Chania, Greece ; 1840
"Kau bisa pakai ini untuk meredakan rasa panasnya," seorang gadis cantik memberikan sebuah obat oles pada Belga. "Kau sepertinya mengalami iritasi."
"Tiba-tiba saja?"
"Mungkin dari pakaianmu atau kau memakan suatu zat yang menimbulkan iritasi," ucap gadis yang tidak lain adalah petugas unit kesehatan.
"Oh begitu rupanya, baiklah. Terima kasih, Sorah. Aku harus segera pergi."
"Ya. Kalau terjadi sesuatu, jangan sungkan untuk mengatakannya padaku," Belga mengangguk kemudian pergi.
Belga berjalan masuk kembali ke kamar asramanya, ia harus bergegas karena hari sudah beranjak terik. Rencananya untuk pulang tidak boleh gagal. Semalam ia sudah mempersiapkan barang-barang yang hendak ia bawa pulang.
Merasa sudah cukup ia segera menggendong tasnya dan pergi ke luar asrama. Belga melewati gerbang sembari menyapa beberapa orang yang ada disana. Ia berjalan menuju pasar yang terletak tidak jauh dari gerbang istana, membeli beberapa buah dan daging untuk Neneknya.
Setelah selesai dengan beberapa kantong belanja, ia kembali berjalan menuju desa di samping pasar. Sebenarnya Belga bisa saja naik kereta kuda yang ditawarkan paman-paman di pasar itu, namun ia berpikir akan lebih baik jika ia berjalan saja. Lagipula, ia merasa rindu dengan jalanan ke rumahnya.
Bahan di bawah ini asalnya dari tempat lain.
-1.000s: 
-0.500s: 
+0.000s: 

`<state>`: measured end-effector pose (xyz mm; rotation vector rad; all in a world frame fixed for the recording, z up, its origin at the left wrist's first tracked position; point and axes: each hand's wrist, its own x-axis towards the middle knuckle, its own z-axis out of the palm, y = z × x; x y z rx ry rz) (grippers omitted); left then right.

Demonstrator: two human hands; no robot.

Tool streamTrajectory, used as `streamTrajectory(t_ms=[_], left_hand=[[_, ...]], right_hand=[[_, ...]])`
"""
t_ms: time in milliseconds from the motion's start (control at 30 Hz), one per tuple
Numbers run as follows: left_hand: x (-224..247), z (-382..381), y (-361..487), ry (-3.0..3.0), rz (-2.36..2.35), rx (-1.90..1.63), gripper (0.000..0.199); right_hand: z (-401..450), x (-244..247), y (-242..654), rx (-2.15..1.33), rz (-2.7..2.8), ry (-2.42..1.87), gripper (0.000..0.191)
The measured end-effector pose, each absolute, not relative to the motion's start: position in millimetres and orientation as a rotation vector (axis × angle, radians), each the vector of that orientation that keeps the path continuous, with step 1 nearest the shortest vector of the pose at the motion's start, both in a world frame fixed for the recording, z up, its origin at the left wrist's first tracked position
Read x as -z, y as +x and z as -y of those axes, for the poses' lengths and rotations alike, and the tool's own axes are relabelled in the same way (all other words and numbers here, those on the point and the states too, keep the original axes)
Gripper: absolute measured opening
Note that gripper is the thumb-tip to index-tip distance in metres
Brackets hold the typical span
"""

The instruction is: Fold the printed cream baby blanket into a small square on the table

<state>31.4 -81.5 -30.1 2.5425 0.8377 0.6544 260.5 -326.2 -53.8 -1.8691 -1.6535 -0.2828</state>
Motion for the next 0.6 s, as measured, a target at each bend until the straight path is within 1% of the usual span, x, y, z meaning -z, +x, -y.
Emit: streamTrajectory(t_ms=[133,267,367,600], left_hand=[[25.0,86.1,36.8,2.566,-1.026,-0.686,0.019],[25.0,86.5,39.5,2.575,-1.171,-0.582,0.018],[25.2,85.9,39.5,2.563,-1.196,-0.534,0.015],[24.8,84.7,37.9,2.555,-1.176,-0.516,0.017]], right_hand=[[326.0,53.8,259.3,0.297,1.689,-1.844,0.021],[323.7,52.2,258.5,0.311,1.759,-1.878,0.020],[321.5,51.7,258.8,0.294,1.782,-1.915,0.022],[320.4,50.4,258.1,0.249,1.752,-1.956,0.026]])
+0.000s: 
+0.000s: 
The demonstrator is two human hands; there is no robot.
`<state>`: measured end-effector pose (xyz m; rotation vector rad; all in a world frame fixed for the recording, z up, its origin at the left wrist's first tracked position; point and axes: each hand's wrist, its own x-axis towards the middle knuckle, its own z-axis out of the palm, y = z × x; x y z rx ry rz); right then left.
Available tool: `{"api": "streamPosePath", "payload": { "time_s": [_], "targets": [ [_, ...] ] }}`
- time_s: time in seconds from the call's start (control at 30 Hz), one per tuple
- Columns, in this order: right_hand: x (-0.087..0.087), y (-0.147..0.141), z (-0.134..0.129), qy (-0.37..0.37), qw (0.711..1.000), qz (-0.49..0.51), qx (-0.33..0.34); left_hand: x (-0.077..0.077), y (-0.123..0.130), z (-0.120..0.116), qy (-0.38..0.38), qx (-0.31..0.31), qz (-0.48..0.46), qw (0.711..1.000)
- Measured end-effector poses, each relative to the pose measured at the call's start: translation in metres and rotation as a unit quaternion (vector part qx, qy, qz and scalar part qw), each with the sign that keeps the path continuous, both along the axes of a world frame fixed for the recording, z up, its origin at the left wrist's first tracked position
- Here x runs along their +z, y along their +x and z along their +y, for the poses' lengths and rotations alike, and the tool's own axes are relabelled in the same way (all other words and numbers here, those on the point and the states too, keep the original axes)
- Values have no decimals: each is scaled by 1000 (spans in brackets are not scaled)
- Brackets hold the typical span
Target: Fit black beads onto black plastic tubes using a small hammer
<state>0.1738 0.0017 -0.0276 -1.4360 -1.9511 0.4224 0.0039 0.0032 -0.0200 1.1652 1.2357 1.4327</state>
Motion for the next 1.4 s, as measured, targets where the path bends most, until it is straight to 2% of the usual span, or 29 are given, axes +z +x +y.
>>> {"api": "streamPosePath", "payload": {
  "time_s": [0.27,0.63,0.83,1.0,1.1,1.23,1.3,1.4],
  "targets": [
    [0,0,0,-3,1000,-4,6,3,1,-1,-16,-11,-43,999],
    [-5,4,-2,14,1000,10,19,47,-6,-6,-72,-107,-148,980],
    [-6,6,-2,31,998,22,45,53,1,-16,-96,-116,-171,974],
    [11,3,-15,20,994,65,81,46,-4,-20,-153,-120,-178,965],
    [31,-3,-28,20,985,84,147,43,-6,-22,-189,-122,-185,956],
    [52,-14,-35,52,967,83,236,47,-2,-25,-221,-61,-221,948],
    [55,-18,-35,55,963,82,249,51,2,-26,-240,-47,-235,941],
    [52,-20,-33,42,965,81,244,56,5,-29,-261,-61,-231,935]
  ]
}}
"Belga!" suara seorang laki-laki membuat gadis itu menoleh. "Apa kau mendapat cuti?" tanya seorang pemuda yang sedang naik seekor kuda. Di belakangnya, seekor kuda lain ikut berjalan.
"Sohan? Kau tidak pergi ke pasar?" balas Belga. Mereka saling mengenal karena mereka adalah teman baik. Mereka sering bermain bersama karena rumah mereka saling berdekatan.
Sohan adalah salah satu orang yang menyewakan kuda-kudanya untuk transportasi umum di pasar. Tidak heran jika ia selalu memberi tumpangan pada Belga ketika ia hendak kembali ke istana.
"Tidak, Aku sudah memiliki beberapa bawahan jadi aku tidak perlu datang ke pasar. Kau belum menjawab pertanyaanku, Bel."
"Oh, ya aku sedang mendapat cuti."
"Bagus, Kau bisa menemani nenekmu. Naiklah," tanpa basa basi Belga naik ke kuda yang ada di belakang Sohan. Mereka berjalan santai sembari saling bertukar cerita.
Langit mulai berwarna jingga saat Belga sampai di depan rumahnya. Ia segera masuk dan menemukan neneknya berkebun di belakang, "Nenek."
Suara Belga membuat wanita paruh baya itu menoleh, "Kau pulang? Apa kau berhenti?" pertanyaan yang selalu ia dengar setiap kali pulang ke rumah.
"Tidak, Nek. Aku hanya libur," Belga menghela nafas kasar sambil berjalan masuk ke kamarnya.
Sejujurnya, hal yang membuat ia lebih nyaman tinggal di asrama adalah itu. Neneknya selalu meminta Belga untuk berhenti menjadi prajurit dan menikah dengan Sohan. Alasannya adalah, menjadi prajurit adalah hal yang cukup berbahaya dan jika ia menikah dengan Sohan, ia tidak perlu bekerja lagi.
Bukan masalah uang, tapi Belga ingin menikmati hidupnya sesuai dengan apa yang ia mau. Ia tak ingin terburu-buru karena ia masih muda. Lagi pun, Sohan sudah memiliki seorang kekasih yang juga sahabatnya sejak kecil.
Belga berpikir bahwa pemikiran neneknya terlalu kuno. Ia merasa terdesak dengan pemikiran itu, membuatnya enggan jika berada di rumah terlalu lama.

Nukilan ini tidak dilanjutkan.